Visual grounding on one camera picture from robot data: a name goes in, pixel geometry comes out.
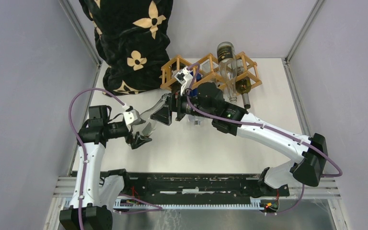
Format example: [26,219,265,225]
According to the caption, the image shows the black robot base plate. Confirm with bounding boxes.
[71,170,290,207]

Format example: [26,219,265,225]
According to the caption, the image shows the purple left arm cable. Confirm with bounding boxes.
[68,88,163,230]

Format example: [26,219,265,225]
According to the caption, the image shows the clear bottle with dark label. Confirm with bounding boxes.
[131,93,170,137]

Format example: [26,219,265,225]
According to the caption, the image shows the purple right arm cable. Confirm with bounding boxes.
[184,62,344,216]

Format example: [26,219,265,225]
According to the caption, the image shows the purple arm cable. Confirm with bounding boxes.
[68,88,163,230]
[184,62,344,216]

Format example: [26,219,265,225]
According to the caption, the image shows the black floral plush blanket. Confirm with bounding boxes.
[79,0,173,95]

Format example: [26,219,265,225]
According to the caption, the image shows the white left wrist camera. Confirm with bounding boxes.
[123,109,142,126]

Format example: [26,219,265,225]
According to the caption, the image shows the wooden lattice wine rack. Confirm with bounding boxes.
[160,51,262,91]

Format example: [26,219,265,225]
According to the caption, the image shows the clear bottle with black label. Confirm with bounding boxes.
[217,42,237,103]

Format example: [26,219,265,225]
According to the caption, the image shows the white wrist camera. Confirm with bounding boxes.
[174,68,193,96]
[123,109,142,126]

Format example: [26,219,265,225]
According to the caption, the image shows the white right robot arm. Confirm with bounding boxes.
[150,82,328,196]

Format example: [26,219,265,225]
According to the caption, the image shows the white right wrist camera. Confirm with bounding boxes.
[174,68,193,96]

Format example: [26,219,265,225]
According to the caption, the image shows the blue square glass bottle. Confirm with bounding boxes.
[188,73,205,126]

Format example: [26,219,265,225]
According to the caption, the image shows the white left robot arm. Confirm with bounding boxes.
[59,105,148,230]

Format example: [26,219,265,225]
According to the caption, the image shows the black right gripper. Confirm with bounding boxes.
[150,84,215,126]

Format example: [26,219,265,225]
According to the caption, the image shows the green wine bottle right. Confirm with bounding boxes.
[235,59,252,110]

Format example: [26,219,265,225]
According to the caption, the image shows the white slotted cable duct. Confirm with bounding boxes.
[113,196,265,211]

--- --- ---

## WHAT THIS TASK INVOLVES
Transcribe every entry above exactly as it stands, but skip the images.

## PROBLEM SOLUTION
Visual grounding on one camera picture from robot data: a name goes in, pixel geometry comes out.
Format example: [26,219,265,225]
According to the caption, the image shows the black robot base plate. Confirm with bounding boxes.
[71,170,290,207]

Format example: [26,219,265,225]
According to the caption, the image shows the purple left arm cable. Confirm with bounding boxes.
[68,88,163,230]

Format example: [26,219,265,225]
According to the caption, the image shows the clear bottle with dark label. Confirm with bounding boxes.
[131,93,170,137]

Format example: [26,219,265,225]
According to the caption, the image shows the purple right arm cable. Confirm with bounding boxes.
[184,62,344,216]

Format example: [26,219,265,225]
According to the caption, the image shows the purple arm cable. Confirm with bounding boxes.
[68,88,163,230]
[184,62,344,216]

Format example: [26,219,265,225]
According to the caption, the image shows the black floral plush blanket. Confirm with bounding boxes.
[79,0,173,95]

Format example: [26,219,265,225]
According to the caption, the image shows the white left wrist camera. Confirm with bounding boxes.
[123,109,142,126]

Format example: [26,219,265,225]
According to the caption, the image shows the wooden lattice wine rack. Confirm with bounding boxes.
[160,51,262,91]

Format example: [26,219,265,225]
According to the caption, the image shows the clear bottle with black label. Confirm with bounding boxes.
[217,42,237,103]

Format example: [26,219,265,225]
According to the caption, the image shows the white wrist camera. Confirm with bounding boxes.
[174,68,193,96]
[123,109,142,126]

Format example: [26,219,265,225]
According to the caption, the image shows the white right robot arm. Confirm with bounding boxes.
[150,82,328,196]

Format example: [26,219,265,225]
According to the caption, the image shows the white right wrist camera. Confirm with bounding boxes.
[174,68,193,96]

Format example: [26,219,265,225]
According to the caption, the image shows the blue square glass bottle. Confirm with bounding boxes.
[188,73,205,126]

Format example: [26,219,265,225]
According to the caption, the image shows the white left robot arm. Confirm with bounding boxes.
[59,105,148,230]

Format example: [26,219,265,225]
According to the caption, the image shows the black right gripper. Confirm with bounding boxes.
[150,84,215,126]

Format example: [26,219,265,225]
According to the caption, the image shows the green wine bottle right. Confirm with bounding boxes.
[235,59,252,110]

Format example: [26,219,265,225]
According to the caption, the image shows the white slotted cable duct. Confirm with bounding boxes.
[113,196,265,211]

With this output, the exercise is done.